▶ [Problem details] Word for word, repeat all the entries below, but without the pictures.

┌──

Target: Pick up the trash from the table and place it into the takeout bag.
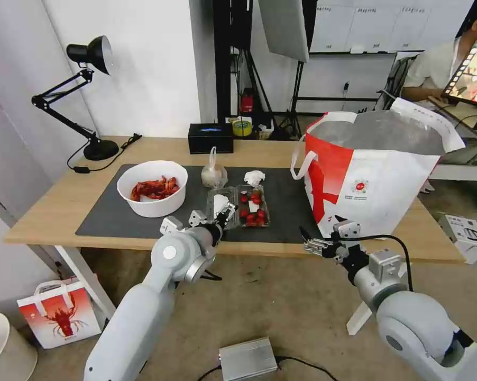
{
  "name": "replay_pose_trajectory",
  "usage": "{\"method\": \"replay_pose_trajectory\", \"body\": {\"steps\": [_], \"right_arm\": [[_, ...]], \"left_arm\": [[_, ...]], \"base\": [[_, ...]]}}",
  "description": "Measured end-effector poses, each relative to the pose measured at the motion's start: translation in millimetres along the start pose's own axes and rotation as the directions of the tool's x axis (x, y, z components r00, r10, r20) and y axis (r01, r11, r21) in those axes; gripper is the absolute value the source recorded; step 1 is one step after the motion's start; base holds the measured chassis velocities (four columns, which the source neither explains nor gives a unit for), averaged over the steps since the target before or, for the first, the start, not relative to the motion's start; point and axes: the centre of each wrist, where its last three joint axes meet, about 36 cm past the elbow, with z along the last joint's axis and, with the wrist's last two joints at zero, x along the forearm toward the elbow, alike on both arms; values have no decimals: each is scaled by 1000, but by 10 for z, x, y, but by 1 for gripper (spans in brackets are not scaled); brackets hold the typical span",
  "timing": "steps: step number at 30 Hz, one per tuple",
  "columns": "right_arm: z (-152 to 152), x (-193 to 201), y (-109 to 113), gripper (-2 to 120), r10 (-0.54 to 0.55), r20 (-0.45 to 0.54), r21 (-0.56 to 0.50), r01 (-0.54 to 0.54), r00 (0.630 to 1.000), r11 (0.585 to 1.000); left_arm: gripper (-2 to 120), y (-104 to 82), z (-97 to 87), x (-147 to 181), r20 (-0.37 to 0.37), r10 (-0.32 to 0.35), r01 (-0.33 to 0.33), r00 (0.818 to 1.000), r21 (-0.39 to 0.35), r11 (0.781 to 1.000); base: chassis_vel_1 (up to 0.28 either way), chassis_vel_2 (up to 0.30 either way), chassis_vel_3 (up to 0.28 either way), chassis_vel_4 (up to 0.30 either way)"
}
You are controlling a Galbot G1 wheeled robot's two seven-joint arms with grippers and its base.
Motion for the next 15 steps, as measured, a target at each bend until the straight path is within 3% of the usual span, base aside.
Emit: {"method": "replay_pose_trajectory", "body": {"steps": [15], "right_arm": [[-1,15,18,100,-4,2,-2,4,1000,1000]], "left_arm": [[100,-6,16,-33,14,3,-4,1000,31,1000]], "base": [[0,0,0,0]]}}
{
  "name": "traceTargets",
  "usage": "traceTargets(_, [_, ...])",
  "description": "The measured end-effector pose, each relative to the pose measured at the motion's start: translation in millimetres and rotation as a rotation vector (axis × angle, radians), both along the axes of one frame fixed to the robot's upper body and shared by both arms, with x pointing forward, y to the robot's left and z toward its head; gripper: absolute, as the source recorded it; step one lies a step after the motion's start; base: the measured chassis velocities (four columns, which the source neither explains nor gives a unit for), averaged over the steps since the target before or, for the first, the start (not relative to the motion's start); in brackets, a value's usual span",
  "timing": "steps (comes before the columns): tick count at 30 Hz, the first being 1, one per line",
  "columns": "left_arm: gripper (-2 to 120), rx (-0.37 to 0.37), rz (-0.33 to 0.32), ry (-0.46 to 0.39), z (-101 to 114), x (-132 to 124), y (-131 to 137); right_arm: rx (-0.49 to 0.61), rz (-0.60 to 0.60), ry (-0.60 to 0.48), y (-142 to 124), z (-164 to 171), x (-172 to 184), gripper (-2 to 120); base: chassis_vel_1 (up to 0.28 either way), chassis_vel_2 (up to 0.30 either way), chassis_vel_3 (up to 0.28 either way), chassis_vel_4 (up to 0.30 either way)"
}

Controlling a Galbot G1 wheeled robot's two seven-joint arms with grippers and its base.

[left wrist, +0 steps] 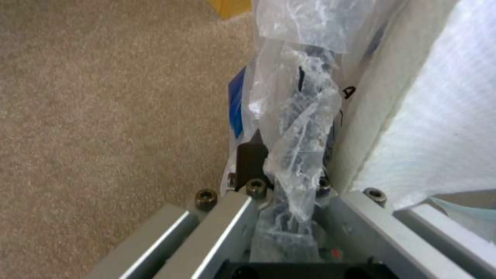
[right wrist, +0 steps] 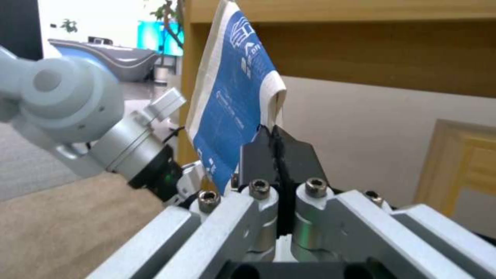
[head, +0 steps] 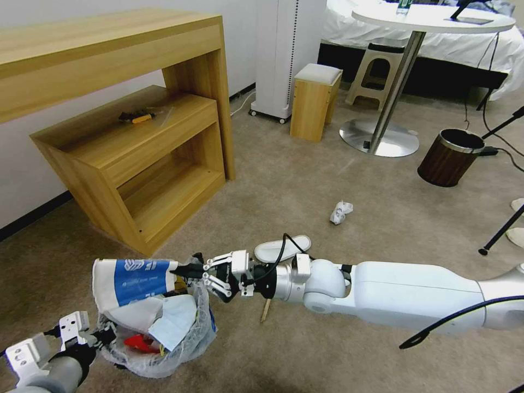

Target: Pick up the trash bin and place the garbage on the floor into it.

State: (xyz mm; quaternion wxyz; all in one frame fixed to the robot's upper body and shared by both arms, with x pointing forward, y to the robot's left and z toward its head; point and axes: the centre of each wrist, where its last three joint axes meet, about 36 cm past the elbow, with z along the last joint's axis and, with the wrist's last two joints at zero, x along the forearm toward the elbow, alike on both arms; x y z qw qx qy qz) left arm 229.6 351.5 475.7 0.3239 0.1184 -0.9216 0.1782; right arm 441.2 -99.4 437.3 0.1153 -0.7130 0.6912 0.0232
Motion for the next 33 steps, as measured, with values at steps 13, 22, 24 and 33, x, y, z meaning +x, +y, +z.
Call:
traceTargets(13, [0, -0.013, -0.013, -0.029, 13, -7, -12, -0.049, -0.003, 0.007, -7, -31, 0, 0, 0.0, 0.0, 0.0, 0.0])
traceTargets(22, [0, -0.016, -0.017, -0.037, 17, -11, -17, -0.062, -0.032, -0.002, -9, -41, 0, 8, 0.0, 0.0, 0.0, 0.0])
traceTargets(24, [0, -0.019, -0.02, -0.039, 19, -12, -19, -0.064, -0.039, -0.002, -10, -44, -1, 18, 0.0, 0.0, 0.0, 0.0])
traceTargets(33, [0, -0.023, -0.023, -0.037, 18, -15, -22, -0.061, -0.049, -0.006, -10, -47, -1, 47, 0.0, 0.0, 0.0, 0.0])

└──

▶ [Result of this task]
Target: Pick up the trash from the table and place it into the takeout bag.
{
  "name": "replay_pose_trajectory",
  "usage": "{\"method\": \"replay_pose_trajectory\", \"body\": {\"steps\": [_], \"right_arm\": [[_, ...]], \"left_arm\": [[_, ...]], \"base\": [[_, ...]]}}",
  "description": "Measured end-effector poses, each relative to the pose measured at the motion's start: translation in millimetres along the start pose's own axes and rotation as the directions of the tool's x axis (x, y, z components r00, r10, r20) and y axis (r01, r11, r21) in those axes; gripper is the absolute value the source recorded; step 1 is one step after the motion's start; base holds the measured chassis velocities (four columns, which the source neither explains nor gives a unit for), averaged over the steps since the target before or, for the first, the start, not relative to the motion's start; point and axes: the centre of each wrist, where its last three joint axes meet, about 36 cm past the elbow, with z along the last joint's axis and, with the wrist's last two joints at zero, x along the forearm toward the elbow, alike on both arms; values have no decimals: each is scaled by 1000, but by 10 for z, x, y, but by 1 for gripper (spans in brackets are not scaled); brackets hold the typical span",
  "timing": "steps: step number at 30 Hz, one per tuple",
  "columns": "right_arm: z (-152 to 152), x (-193 to 201), y (-109 to 113), gripper (-2 to 120), r10 (-0.54 to 0.55), r20 (-0.45 to 0.54), r21 (-0.56 to 0.50), r01 (-0.54 to 0.54), r00 (0.630 to 1.000), r11 (0.585 to 1.000); left_arm: gripper (-2 to 120), y (-104 to 82), z (-97 to 87), x (-147 to 181), r20 (-0.37 to 0.37), r10 (-0.32 to 0.35), r01 (-0.33 to 0.33), r00 (0.818 to 1.000), r21 (-0.39 to 0.35), r11 (0.781 to 1.000); base: chassis_vel_1 (up to 0.28 either way), chassis_vel_2 (up to 0.30 either way), chassis_vel_3 (up to 0.28 either way), chassis_vel_4 (up to 0.30 either way)"
}
You are controlling a Galbot G1 wheeled robot's two seven-joint arms with grippers and its base.
Motion for the next 15 steps, as measured, a target at each bend until the straight path is within 3% of the usual span, base aside.
Emit: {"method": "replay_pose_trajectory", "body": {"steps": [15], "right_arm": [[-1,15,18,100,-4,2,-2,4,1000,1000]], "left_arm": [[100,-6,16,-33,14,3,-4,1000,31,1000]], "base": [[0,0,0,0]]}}
{
  "name": "traceTargets",
  "usage": "traceTargets(_, [_, ...])",
  "description": "The measured end-effector pose, each relative to the pose measured at the motion's start: translation in millimetres and rotation as a rotation vector (axis × angle, radians), both along the axes of one frame fixed to the robot's upper body and shared by both arms, with x pointing forward, y to the robot's left and z toward its head; gripper: absolute, as the source recorded it; step one lies a step after the motion's start; base: the measured chassis velocities (four columns, which the source neither explains nor gives a unit for), averaged over the steps since the target before or, for the first, the start (not relative to the motion's start); in brackets, a value's usual span",
  "timing": "steps (comes before the columns): tick count at 30 Hz, the first being 1, one per line",
  "columns": "left_arm: gripper (-2 to 120), rx (-0.37 to 0.37), rz (-0.33 to 0.32), ry (-0.46 to 0.39), z (-101 to 114), x (-132 to 124), y (-131 to 137); right_arm: rx (-0.49 to 0.61), rz (-0.60 to 0.60), ry (-0.60 to 0.48), y (-142 to 124), z (-164 to 171), x (-172 to 184), gripper (-2 to 120); base: chassis_vel_1 (up to 0.28 either way), chassis_vel_2 (up to 0.30 either way), chassis_vel_3 (up to 0.28 either way), chassis_vel_4 (up to 0.30 either way)"
}

Controlling a Galbot G1 wheeled robot's two seven-joint arms with grippers and its base.

[left wrist, +0 steps] 
[right wrist, +0 steps] 
[head, +0 steps] 

Target: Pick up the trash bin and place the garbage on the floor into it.

State: (xyz mm; quaternion wxyz; all in one frame fixed to the robot's upper body and shared by both arms, with x pointing forward, y to the robot's left and z toward its head; point and axes: the centre of each wrist, where its last three joint axes meet, about 36 cm past the elbow, with z along the last joint's axis and, with the wrist's last two joints at zero, x along the forearm toward the elbow, alike on both arms; x y z qw qx qy qz) left arm 229.6 351.5 475.7 0.3239 0.1184 -0.9216 0.1782; right arm 441.2 -99.4 437.3 0.1153 -0.7130 0.6912 0.0232
Motion for the next 33 steps, as measured, with values at steps 13, 22, 24 and 33, x, y, z meaning +x, +y, +z.
Call:
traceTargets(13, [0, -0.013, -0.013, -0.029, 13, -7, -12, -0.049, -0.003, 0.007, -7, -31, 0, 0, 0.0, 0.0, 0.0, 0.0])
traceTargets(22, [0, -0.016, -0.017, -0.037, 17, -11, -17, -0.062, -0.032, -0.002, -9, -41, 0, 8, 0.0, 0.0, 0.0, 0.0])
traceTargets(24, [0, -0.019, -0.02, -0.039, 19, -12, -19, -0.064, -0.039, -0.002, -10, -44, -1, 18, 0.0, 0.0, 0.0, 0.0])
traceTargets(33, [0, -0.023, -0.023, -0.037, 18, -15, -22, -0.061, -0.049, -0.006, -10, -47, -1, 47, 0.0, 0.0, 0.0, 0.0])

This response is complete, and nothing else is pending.